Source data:
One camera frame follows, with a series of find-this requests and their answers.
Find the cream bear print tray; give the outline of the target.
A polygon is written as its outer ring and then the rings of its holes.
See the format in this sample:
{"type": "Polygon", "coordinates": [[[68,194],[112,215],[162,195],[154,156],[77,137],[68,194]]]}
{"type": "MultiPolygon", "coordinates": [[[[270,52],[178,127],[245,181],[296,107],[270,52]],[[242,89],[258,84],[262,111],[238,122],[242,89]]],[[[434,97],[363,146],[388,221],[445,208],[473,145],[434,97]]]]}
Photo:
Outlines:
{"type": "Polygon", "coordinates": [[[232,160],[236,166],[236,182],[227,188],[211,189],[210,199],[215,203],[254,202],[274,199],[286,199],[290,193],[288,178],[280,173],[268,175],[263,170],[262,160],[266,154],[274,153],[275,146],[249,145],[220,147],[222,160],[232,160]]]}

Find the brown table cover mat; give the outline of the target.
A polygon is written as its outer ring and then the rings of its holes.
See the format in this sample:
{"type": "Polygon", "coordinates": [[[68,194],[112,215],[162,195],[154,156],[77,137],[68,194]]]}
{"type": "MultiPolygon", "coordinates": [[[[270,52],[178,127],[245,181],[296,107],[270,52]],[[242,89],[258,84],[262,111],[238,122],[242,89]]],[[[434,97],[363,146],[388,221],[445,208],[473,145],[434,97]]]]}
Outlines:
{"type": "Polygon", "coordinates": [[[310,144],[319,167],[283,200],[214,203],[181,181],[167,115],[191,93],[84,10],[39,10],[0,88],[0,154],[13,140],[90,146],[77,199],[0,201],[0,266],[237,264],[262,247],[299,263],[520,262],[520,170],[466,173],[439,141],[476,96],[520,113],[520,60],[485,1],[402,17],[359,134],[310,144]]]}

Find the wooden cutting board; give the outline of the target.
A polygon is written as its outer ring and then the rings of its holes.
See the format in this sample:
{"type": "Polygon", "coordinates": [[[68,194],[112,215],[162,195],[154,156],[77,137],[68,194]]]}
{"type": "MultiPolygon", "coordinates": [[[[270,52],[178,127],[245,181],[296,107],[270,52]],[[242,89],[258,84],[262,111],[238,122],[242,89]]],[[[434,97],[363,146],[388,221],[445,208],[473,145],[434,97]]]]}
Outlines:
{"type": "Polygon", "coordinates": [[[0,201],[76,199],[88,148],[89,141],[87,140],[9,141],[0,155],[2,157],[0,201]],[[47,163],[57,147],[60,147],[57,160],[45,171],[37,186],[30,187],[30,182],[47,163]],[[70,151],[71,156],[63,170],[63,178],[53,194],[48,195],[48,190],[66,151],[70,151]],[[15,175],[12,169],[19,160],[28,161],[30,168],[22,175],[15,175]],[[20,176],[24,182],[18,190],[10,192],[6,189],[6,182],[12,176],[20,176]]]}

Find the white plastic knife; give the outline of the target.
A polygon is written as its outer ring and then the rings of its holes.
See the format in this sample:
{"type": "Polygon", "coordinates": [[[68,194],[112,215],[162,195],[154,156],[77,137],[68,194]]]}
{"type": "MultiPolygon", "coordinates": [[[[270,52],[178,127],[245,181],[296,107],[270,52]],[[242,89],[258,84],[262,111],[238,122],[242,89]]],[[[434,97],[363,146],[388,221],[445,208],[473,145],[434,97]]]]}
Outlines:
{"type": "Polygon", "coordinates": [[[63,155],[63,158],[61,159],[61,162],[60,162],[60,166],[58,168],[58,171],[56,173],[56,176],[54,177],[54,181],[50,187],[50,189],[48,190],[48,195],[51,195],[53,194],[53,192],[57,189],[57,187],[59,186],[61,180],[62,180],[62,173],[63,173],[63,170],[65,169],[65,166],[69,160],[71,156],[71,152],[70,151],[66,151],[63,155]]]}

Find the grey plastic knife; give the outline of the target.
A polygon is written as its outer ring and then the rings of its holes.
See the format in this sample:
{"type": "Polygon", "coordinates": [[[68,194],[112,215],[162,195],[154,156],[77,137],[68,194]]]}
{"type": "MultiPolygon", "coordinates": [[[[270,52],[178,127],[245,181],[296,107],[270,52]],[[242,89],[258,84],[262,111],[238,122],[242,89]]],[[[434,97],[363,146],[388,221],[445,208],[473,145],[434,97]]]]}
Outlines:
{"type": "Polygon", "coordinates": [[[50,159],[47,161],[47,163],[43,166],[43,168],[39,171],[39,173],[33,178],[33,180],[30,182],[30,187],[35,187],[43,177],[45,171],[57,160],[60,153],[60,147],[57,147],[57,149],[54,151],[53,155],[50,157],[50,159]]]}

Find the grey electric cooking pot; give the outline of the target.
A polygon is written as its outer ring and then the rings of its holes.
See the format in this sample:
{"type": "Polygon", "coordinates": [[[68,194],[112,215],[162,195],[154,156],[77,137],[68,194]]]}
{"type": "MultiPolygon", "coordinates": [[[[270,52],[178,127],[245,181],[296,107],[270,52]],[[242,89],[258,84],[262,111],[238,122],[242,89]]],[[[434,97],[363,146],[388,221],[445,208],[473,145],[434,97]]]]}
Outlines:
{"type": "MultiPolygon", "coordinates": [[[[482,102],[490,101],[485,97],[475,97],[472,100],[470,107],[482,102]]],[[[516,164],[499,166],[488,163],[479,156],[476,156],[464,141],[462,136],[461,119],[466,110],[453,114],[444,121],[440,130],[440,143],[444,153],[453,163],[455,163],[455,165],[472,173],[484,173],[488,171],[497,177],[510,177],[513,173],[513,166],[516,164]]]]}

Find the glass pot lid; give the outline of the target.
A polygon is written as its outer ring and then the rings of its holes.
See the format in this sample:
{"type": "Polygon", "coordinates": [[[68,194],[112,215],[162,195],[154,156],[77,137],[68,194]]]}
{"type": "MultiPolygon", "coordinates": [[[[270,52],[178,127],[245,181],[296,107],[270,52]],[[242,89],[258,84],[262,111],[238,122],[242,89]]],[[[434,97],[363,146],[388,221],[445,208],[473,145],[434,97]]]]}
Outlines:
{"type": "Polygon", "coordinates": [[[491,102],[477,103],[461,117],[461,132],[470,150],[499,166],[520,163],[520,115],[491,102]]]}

» What is being asked: Search the entries for "plastic" and copy out each line that has it.

» Answer to this task:
Find the white plastic knife; give the outline of the target.
Find the grey plastic knife; give the outline of the target.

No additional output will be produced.